§ Task instructions
I'd like the entire listing output verbatim, apart from the pictures.

::: Available data :::

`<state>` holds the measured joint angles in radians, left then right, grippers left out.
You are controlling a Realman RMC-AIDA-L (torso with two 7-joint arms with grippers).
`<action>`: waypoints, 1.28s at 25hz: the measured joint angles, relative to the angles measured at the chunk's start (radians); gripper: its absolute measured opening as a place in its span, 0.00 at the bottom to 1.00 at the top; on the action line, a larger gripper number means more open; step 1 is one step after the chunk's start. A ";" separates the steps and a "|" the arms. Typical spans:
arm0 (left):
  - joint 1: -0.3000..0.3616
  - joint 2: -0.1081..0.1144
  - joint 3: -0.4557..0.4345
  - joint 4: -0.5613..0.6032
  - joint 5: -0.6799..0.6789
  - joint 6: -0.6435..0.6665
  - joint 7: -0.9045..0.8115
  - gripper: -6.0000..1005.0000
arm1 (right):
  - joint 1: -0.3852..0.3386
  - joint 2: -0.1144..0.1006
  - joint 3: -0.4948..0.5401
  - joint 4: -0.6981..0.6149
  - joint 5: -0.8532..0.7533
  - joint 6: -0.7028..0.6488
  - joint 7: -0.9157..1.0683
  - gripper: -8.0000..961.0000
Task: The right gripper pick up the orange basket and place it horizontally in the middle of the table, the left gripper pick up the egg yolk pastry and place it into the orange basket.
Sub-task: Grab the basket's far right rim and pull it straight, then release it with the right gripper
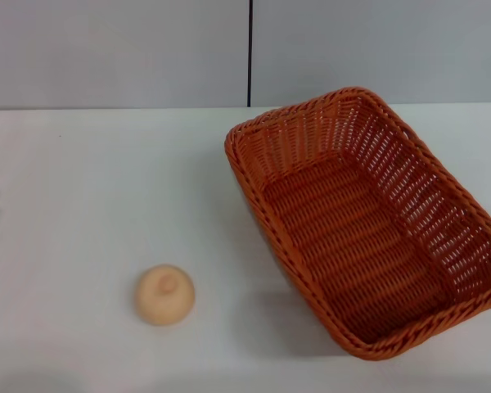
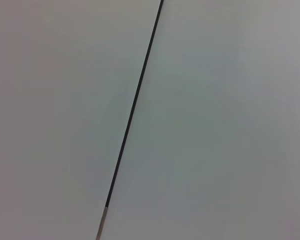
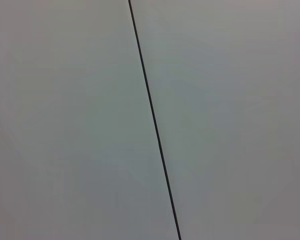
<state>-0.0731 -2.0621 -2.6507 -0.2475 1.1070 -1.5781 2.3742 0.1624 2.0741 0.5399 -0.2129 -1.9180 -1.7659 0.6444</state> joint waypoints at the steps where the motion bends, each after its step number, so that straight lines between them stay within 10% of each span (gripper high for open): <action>1: 0.001 0.000 0.000 -0.001 0.000 0.000 -0.001 0.84 | 0.000 0.000 0.000 0.000 0.000 0.000 0.000 0.79; 19: 0.000 0.002 0.001 -0.001 0.001 0.005 -0.010 0.84 | 0.025 -0.004 -0.034 -0.055 -0.004 -0.060 0.128 0.79; 32: -0.020 0.002 0.009 0.001 0.004 0.012 -0.003 0.84 | 0.143 -0.006 -0.440 -0.649 -0.013 -0.072 0.961 0.79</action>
<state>-0.0935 -2.0601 -2.6416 -0.2464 1.1112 -1.5661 2.3708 0.3052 2.0681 0.0999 -0.8617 -1.9305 -1.8374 1.6055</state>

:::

§ Result of the task
`<state>` holds the measured joint angles in radians, left then right, grippers left out.
You are controlling a Realman RMC-AIDA-L (torso with two 7-joint arms with grippers).
`<action>`: waypoints, 1.28s at 25hz: the measured joint angles, relative to the angles measured at the chunk's start (radians); gripper: its absolute measured opening as a place in its span, 0.00 at the bottom to 1.00 at the top; on the action line, a larger gripper number means more open; step 1 is one step after the chunk's start. A ";" separates the steps and a "|" the arms. Typical spans:
arm0 (left):
  - joint 1: -0.3000..0.3616
  - joint 2: -0.1081..0.1144
  - joint 3: -0.4557..0.4345
  - joint 4: -0.5613..0.6032
  - joint 5: -0.6799..0.6789
  - joint 6: -0.6435..0.6665
  - joint 7: -0.9045..0.8115
  - gripper: -6.0000..1005.0000
arm1 (right):
  - joint 1: -0.3852..0.3386
  - joint 2: -0.1144..0.1006
  - joint 3: -0.4948..0.5401
  - joint 4: -0.6981..0.6149
  - joint 5: -0.8532..0.7533
  - joint 6: -0.7028..0.6488
  - joint 7: -0.9157..1.0683
  - gripper: -8.0000..961.0000
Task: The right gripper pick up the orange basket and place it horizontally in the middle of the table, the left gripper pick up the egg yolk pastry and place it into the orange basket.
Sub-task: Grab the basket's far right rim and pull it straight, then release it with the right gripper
<state>-0.0731 -2.0621 -2.6507 -0.2475 1.1070 -1.5781 2.3742 0.1624 2.0741 0.5399 -0.2129 -1.9180 -1.7659 0.6444</state> joint waypoints at the steps where the motion bends, each after its step number, so that straight lines between them stay within 10% of each span (gripper high for open): <action>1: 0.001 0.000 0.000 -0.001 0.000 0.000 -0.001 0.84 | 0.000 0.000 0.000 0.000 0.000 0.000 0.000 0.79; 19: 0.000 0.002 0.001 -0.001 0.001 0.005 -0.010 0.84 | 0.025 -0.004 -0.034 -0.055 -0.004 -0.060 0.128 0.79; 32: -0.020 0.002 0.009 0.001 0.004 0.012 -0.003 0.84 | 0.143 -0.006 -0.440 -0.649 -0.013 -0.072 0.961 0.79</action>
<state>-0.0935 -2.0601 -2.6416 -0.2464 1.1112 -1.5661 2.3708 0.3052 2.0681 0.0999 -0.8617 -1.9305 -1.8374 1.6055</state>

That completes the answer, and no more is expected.